Herein, we report the preparation of magnetic CoFe(2)O(4) nanoparticles and CoFe(2)O(4)/graphene oxide (GO) hybrids and evaluate their catalytic activity as heterogeneous peroxymonosulfate (PMS) activators for the decomposition of rhodamine B. The surface morphologies and structures of both CoFe(2)O(4) nanoparticles and CoFe(2)O(4)/GO hybrids were investigated by powder X-ray diffraction (XRD), scanning electron microscopy (SEM), energy-dispersive X-ray spectroscopy (EDS), Fourier transform infrared spectroscopy (FTIR) and nitrogen adsorption–desorption isotherms.
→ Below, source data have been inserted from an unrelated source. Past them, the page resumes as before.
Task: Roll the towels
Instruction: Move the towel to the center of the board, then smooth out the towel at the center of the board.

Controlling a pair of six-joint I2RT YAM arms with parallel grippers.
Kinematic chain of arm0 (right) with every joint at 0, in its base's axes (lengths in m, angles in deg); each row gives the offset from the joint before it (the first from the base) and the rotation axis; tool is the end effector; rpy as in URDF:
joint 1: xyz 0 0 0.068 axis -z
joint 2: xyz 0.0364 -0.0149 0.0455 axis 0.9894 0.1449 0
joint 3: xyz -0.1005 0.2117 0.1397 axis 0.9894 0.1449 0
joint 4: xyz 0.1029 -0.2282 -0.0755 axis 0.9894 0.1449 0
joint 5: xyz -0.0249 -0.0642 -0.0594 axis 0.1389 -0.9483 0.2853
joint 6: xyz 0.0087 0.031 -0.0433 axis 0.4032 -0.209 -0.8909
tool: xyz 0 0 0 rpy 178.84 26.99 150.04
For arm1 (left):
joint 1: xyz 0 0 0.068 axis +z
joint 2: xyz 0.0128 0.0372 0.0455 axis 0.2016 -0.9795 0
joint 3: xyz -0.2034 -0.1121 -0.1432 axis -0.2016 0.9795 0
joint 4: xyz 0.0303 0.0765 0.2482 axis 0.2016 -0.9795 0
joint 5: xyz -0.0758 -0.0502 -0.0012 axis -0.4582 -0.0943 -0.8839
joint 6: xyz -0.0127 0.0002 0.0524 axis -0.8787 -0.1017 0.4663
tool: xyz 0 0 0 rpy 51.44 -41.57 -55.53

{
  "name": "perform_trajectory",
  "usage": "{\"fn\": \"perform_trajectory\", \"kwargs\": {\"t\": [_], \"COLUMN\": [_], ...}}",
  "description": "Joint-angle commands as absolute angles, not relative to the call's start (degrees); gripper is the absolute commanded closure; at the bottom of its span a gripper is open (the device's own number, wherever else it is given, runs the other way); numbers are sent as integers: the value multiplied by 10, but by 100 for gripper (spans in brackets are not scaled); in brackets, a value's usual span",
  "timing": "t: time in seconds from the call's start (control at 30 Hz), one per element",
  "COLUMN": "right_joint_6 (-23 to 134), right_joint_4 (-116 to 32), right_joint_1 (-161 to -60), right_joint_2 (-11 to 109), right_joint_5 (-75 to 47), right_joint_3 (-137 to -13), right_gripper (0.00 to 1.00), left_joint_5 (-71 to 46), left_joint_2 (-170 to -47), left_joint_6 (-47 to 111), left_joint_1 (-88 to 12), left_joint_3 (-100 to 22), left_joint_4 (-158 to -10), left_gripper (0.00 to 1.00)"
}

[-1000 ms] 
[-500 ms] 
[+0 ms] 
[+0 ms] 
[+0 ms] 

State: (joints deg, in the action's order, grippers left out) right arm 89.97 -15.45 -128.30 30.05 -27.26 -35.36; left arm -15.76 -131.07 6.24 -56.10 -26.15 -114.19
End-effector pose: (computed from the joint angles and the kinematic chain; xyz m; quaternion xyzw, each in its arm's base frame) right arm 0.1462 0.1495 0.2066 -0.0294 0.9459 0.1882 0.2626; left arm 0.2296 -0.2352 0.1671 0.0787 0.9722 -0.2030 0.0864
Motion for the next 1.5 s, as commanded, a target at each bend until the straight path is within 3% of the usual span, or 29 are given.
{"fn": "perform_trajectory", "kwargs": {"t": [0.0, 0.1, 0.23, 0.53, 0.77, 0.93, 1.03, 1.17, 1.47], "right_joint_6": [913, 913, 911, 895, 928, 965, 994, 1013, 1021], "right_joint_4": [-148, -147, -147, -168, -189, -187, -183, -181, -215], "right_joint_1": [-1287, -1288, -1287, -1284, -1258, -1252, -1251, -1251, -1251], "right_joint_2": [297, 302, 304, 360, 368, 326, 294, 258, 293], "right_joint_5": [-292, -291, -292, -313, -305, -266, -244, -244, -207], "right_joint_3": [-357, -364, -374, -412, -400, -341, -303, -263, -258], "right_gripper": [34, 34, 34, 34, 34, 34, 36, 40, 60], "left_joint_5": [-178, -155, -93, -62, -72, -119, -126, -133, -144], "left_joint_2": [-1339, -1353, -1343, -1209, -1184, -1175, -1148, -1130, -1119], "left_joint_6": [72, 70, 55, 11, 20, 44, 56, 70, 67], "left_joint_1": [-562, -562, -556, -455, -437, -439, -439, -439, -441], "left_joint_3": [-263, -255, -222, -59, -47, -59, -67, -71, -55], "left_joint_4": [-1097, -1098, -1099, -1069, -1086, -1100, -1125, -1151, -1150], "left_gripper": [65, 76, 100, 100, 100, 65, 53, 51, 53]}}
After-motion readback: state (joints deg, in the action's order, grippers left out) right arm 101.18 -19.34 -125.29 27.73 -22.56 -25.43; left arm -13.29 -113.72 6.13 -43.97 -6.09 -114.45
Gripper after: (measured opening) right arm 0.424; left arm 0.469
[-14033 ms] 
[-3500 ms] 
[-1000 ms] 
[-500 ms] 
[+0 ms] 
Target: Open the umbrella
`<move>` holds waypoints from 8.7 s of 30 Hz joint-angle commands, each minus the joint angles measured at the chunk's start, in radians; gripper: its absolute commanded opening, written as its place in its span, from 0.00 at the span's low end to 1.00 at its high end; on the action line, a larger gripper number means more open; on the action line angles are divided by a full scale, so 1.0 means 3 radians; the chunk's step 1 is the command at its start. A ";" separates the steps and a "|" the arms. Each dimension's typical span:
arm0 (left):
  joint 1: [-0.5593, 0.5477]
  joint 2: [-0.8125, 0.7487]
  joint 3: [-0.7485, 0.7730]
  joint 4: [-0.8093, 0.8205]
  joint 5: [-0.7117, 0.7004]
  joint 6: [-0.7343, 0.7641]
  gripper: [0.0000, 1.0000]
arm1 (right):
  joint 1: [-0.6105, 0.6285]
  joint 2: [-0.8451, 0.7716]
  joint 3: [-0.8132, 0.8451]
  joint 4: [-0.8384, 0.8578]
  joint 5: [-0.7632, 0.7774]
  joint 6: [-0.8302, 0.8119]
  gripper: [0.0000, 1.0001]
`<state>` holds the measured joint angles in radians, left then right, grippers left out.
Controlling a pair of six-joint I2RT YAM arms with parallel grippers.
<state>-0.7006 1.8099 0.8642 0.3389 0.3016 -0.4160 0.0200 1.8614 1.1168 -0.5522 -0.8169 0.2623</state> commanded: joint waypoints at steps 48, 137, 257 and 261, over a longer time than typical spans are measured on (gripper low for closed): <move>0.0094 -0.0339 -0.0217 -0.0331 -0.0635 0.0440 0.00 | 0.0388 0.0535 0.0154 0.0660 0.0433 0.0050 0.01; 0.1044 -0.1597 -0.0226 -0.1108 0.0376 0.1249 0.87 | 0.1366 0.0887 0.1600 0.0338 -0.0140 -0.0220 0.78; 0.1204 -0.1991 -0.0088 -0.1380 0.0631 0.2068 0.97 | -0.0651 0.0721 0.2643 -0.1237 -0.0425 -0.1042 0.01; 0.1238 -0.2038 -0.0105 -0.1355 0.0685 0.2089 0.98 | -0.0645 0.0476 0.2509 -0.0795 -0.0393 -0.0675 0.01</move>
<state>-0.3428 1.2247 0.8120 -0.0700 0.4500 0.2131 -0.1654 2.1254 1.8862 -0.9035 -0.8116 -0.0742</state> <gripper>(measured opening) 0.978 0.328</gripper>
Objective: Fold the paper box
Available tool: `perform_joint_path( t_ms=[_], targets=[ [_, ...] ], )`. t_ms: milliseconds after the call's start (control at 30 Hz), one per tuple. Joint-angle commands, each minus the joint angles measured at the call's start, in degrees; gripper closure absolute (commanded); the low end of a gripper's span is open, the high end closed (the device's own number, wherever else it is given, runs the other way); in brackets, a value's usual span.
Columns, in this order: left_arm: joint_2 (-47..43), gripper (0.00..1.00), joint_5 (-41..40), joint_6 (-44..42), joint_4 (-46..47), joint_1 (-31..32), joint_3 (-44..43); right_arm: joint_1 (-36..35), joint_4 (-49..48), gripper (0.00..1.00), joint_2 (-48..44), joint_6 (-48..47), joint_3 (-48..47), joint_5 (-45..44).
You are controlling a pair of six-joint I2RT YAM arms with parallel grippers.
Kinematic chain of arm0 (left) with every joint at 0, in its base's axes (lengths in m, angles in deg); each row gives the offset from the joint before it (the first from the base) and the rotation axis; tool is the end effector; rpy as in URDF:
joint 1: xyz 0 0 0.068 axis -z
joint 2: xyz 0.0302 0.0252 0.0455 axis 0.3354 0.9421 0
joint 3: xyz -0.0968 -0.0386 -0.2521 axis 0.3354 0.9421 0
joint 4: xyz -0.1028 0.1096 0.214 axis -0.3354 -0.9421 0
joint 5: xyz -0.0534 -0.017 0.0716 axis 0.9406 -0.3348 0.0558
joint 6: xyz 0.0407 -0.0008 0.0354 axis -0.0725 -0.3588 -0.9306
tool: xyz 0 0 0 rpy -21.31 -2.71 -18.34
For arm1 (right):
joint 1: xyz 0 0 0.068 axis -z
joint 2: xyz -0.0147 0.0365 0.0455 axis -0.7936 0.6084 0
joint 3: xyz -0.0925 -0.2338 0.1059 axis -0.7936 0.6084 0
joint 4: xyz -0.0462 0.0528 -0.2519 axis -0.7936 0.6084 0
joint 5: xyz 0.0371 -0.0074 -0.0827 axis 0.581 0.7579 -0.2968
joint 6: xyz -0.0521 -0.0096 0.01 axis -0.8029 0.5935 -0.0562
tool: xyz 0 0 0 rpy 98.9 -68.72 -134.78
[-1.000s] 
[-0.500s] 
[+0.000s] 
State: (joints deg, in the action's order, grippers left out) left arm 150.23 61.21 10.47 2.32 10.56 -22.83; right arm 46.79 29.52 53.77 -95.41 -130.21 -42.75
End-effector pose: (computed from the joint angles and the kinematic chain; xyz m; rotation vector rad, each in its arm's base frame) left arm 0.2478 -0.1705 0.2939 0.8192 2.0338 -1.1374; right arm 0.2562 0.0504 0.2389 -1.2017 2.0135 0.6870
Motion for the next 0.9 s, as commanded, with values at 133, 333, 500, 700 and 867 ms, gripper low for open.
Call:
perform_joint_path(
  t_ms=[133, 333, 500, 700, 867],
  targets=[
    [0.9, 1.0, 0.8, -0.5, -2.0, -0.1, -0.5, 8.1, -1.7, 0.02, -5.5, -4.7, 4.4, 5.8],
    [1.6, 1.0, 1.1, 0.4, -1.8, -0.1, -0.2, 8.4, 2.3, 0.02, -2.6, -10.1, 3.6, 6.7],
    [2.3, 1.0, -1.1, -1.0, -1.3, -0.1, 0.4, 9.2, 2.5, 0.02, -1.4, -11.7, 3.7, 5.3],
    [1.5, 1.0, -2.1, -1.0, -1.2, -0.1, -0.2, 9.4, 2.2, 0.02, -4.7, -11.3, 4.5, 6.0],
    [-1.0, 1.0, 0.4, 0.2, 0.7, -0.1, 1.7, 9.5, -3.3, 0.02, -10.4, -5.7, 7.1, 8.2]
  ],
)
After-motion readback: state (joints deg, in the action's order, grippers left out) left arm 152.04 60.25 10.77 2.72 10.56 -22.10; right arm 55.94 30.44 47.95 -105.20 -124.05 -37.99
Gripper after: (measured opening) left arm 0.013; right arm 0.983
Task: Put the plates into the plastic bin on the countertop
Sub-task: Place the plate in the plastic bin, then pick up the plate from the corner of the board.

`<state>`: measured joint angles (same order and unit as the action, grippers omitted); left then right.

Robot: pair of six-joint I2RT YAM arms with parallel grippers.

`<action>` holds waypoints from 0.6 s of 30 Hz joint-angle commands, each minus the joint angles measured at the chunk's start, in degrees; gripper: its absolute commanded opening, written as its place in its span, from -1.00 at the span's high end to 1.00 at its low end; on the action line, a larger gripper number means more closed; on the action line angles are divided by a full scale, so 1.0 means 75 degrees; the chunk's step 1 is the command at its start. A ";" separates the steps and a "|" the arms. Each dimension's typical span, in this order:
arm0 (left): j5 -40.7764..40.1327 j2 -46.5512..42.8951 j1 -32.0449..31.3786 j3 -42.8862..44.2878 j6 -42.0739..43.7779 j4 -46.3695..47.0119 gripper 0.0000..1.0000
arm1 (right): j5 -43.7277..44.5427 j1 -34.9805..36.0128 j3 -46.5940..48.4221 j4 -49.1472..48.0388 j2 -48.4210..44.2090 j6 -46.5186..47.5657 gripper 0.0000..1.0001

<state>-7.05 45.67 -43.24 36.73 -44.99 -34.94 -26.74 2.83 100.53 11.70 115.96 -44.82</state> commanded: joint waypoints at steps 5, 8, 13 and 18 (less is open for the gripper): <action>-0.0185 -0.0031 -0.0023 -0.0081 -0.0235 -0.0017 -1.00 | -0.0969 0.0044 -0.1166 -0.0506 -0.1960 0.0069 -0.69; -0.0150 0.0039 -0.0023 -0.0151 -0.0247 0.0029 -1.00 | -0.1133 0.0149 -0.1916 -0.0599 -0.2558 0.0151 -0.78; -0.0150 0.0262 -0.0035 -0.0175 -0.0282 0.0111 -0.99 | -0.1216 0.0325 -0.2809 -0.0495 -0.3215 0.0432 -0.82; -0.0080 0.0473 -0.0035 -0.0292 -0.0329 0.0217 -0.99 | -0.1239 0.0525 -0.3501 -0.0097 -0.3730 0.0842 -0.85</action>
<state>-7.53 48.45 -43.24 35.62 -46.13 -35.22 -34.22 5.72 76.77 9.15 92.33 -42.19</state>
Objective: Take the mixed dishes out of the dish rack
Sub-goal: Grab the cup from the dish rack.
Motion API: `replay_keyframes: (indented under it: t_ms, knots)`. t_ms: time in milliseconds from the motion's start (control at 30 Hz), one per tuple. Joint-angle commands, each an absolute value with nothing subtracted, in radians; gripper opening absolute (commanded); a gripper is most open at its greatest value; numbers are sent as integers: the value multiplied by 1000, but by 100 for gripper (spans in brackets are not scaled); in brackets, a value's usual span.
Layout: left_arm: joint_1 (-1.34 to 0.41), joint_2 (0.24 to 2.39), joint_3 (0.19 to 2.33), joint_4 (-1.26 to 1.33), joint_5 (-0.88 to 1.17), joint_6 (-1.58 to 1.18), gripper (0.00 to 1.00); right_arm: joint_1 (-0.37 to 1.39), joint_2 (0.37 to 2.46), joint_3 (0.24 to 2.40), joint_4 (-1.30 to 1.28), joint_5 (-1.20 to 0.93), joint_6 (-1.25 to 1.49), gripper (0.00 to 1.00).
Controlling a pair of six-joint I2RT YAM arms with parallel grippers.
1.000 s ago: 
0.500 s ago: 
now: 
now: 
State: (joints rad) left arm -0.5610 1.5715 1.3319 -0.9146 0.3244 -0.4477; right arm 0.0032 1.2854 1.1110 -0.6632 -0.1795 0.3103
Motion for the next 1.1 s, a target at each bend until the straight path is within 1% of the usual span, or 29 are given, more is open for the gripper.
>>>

The magnetic properties of the samples were assessed using a SQUID magnetometer at 298 K. Catalytic oxidation experiments demonstrated that CoFe(2)O(4)/GO hybrids exhibited much better catalytic activity than CoFe(2)O(4) nanoparticles or CoFe(2)O(4)/reduced graphene oxide (rGO) hybrids, suggesting that GO plays an important role in CoFe(2)O(4)/GO hybrids in the decomposition of rhodamine B. The influence of various reaction conditions such as temperature, concentration of PMS, pH and decomposition time of rhodamine B over the CoFe(2)O(4)/GO catalyst were investigated and optimized. The rhodamine B degradation process was found to fit a pseudo-first order kinetics model. The catalyst could be easily separated from the reaction mixture by applying an external magnet. In particular, the as-prepared CoFe(2)O(4)/GO hybrid exhibited good reusability and stability in successive degradation experiments in PMS solution.